Work item: For the records that follow, please set down exactly the lines between the one holding "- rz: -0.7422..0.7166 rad" and the one holding "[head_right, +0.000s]", inclusive, and only those.

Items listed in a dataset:
##############################

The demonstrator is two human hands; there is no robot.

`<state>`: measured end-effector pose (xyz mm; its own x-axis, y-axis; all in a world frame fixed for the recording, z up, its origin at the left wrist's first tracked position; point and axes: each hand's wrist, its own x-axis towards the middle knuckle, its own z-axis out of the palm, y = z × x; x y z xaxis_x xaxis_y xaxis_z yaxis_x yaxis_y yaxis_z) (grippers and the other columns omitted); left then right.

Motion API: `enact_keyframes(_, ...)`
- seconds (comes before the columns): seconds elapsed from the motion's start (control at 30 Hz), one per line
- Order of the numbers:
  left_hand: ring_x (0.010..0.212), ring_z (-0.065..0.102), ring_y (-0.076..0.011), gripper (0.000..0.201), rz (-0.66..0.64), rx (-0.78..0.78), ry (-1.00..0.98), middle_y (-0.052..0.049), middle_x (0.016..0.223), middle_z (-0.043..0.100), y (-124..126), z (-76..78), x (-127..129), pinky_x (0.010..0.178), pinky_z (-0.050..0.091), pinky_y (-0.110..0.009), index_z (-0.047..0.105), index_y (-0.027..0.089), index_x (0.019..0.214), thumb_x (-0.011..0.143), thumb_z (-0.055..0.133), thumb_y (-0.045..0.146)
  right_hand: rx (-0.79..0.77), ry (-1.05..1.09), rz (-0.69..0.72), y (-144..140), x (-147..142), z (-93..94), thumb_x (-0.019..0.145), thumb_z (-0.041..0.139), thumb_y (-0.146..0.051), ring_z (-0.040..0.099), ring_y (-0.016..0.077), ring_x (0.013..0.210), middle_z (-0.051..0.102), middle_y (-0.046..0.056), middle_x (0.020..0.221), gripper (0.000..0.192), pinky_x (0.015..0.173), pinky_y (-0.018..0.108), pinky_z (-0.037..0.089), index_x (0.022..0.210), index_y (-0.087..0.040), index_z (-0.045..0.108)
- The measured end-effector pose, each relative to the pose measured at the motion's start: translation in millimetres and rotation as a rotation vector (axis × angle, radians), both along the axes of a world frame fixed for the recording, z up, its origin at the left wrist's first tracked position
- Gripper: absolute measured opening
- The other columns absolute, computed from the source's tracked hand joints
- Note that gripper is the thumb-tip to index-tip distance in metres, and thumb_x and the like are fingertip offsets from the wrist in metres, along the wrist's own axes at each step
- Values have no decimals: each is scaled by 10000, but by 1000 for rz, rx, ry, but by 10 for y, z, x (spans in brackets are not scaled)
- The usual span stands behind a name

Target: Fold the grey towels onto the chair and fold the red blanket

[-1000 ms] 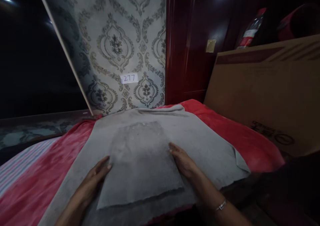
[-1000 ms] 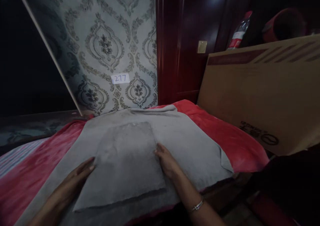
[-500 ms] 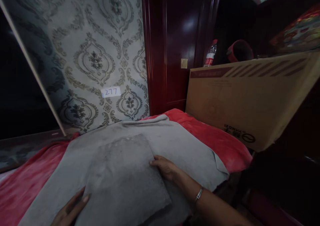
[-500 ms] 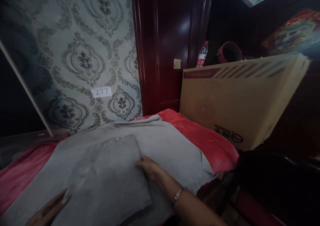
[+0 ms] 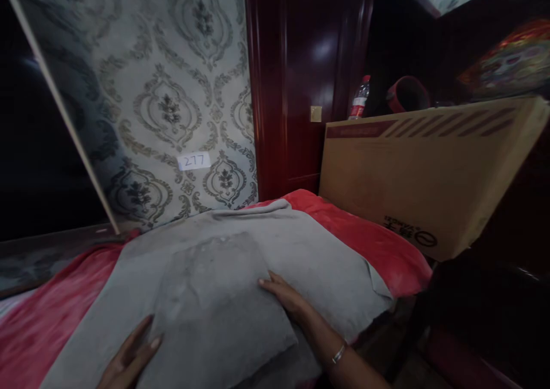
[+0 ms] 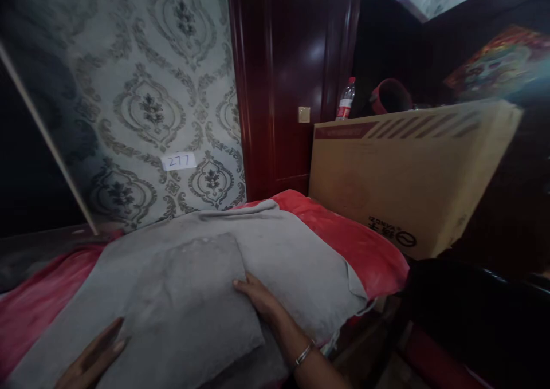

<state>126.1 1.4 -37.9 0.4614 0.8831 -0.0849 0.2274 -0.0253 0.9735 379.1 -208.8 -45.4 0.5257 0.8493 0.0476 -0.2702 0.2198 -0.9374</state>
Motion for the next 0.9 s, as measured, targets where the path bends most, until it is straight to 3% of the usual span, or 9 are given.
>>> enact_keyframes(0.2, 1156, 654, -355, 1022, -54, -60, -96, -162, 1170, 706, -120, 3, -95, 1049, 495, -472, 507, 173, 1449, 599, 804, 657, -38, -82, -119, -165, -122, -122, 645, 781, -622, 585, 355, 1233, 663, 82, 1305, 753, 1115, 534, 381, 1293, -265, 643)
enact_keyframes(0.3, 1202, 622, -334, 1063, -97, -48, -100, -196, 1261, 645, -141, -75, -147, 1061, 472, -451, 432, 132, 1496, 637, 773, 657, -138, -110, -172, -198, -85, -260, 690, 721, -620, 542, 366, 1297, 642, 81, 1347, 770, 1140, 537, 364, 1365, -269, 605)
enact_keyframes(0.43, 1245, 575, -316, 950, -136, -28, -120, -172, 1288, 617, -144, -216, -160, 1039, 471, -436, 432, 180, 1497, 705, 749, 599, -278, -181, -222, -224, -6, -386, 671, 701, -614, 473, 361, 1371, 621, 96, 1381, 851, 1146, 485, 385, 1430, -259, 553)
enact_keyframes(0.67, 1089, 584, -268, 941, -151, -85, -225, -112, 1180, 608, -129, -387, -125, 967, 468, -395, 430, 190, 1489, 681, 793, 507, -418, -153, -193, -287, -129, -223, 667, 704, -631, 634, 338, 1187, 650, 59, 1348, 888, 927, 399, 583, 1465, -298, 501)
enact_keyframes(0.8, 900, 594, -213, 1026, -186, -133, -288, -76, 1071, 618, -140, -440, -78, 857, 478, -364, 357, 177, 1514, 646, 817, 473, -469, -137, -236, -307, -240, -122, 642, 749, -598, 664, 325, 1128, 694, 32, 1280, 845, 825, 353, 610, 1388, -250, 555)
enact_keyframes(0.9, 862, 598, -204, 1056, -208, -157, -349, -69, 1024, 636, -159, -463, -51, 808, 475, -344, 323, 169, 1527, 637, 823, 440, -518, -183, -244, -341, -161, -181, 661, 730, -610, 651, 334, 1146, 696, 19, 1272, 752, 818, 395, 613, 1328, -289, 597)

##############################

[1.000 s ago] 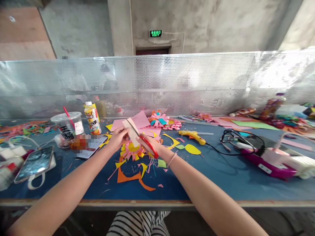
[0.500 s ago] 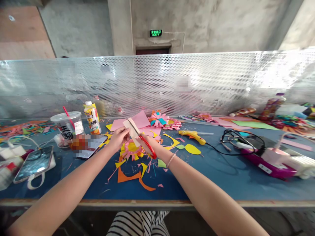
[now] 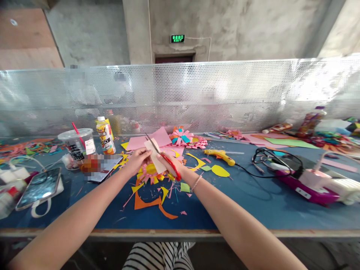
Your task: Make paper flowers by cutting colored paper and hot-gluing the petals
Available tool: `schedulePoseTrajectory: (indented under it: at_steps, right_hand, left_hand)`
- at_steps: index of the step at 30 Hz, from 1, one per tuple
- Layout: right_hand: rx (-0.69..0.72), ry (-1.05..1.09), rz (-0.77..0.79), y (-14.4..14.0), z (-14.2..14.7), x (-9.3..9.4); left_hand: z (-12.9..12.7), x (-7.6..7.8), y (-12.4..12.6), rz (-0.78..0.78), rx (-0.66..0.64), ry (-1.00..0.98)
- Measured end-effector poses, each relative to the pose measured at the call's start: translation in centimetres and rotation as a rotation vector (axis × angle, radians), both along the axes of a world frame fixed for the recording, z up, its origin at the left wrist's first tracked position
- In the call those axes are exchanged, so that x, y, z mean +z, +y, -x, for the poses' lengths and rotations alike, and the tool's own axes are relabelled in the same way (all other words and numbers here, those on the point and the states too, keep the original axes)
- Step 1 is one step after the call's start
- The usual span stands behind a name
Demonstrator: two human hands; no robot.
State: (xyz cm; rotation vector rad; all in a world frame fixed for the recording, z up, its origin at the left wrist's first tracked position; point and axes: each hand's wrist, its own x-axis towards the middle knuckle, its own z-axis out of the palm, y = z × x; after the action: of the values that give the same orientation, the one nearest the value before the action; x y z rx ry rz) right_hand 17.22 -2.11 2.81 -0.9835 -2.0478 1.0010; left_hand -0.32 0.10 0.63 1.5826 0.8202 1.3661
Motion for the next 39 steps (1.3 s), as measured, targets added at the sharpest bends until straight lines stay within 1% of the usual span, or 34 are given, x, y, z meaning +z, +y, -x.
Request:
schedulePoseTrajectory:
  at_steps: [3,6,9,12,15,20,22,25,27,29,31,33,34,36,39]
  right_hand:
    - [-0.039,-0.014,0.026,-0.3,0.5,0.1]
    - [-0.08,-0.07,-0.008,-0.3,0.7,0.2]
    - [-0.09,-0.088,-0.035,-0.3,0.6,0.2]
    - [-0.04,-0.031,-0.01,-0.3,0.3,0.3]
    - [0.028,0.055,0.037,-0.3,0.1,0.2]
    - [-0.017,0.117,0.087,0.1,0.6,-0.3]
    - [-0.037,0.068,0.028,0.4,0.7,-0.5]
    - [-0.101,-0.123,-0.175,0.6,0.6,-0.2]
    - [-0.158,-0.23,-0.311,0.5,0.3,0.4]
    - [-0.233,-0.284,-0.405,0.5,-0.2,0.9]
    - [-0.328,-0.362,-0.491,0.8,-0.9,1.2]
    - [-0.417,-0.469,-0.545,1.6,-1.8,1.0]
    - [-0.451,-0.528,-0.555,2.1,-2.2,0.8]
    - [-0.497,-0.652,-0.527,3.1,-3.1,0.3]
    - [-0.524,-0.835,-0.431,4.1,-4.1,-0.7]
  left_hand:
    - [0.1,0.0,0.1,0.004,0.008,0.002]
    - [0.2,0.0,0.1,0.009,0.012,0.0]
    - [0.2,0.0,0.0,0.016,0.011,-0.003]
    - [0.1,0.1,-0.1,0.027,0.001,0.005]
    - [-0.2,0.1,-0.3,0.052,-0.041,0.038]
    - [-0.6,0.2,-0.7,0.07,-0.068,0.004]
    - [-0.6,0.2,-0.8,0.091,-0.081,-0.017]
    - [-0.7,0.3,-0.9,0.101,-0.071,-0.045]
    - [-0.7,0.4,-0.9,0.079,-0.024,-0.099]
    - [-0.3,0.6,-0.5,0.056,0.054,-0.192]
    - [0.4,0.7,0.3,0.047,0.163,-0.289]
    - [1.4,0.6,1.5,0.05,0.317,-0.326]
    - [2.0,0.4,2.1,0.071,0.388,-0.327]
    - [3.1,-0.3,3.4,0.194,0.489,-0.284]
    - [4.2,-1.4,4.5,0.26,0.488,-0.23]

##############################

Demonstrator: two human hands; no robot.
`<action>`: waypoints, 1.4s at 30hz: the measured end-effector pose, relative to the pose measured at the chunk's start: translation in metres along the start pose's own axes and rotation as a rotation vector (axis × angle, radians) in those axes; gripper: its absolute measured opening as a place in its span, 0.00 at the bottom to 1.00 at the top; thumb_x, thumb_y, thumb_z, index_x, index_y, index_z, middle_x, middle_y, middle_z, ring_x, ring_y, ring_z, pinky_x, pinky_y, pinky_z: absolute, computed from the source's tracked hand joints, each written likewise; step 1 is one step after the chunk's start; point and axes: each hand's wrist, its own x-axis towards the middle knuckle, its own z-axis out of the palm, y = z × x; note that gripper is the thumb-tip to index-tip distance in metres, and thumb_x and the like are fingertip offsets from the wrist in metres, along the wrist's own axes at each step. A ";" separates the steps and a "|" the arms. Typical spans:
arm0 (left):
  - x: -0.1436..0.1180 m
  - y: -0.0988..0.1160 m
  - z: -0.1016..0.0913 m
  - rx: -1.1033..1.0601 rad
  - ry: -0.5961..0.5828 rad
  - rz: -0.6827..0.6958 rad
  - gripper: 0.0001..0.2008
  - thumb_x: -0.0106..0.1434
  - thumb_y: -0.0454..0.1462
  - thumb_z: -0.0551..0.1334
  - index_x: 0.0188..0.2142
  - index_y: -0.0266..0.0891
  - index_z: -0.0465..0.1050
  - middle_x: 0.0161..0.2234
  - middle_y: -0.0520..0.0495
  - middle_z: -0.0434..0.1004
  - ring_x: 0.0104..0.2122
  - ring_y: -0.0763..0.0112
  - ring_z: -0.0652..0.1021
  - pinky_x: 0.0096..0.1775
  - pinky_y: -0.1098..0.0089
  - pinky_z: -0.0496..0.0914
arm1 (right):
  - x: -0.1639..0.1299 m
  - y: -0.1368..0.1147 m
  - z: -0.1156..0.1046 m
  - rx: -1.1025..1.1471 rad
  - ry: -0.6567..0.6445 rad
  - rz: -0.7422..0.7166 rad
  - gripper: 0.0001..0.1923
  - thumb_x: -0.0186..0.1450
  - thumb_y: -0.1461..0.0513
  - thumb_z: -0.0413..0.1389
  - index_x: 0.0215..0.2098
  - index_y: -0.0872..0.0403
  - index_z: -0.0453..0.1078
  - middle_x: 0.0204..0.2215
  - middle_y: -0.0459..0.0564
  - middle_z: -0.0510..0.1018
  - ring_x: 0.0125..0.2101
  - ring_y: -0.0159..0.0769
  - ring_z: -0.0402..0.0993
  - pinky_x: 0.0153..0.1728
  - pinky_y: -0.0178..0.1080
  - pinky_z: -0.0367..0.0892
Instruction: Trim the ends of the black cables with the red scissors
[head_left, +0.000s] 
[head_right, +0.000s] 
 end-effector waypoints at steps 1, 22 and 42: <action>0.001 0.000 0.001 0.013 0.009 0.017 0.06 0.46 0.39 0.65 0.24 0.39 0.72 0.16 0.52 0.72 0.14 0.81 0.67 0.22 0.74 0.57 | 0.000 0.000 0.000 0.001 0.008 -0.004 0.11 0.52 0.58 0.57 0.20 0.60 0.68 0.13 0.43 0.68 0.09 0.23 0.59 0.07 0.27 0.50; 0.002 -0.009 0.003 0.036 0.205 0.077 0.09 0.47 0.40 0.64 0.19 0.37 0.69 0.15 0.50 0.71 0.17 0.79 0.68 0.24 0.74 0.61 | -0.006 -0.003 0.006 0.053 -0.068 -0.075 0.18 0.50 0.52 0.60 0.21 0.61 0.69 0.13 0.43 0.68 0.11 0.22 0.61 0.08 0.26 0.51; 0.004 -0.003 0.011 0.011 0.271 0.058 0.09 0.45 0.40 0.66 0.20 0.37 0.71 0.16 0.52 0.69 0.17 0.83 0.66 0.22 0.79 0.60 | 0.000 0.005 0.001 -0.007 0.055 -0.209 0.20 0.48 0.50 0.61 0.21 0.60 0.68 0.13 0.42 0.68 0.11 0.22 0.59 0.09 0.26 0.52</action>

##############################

Answer for the task:
  - rz: -0.7422..0.7166 rad
  - gripper: 0.0001..0.1923
  - thumb_x: -0.0186..0.1450
  - thumb_y: -0.1461..0.0513
  - thumb_z: -0.0413..0.1389
  - index_x: 0.0215..0.2098
  - index_y: -0.0872..0.0403
  - index_z: -0.0453..0.1078
  - middle_x: 0.0204..0.2215
  - middle_y: -0.0459..0.0564
  - middle_z: -0.0510..0.1018
  - ring_x: 0.0125..0.2101
  - ring_y: -0.0159..0.0769
  - ring_z: -0.0402..0.0993
  - pinky_x: 0.0153..0.1728
  - pinky_y: -0.0178..0.1080
  - pinky_z: -0.0367..0.0892
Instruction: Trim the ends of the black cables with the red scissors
[head_left, +0.000s] 
[head_right, +0.000s] 

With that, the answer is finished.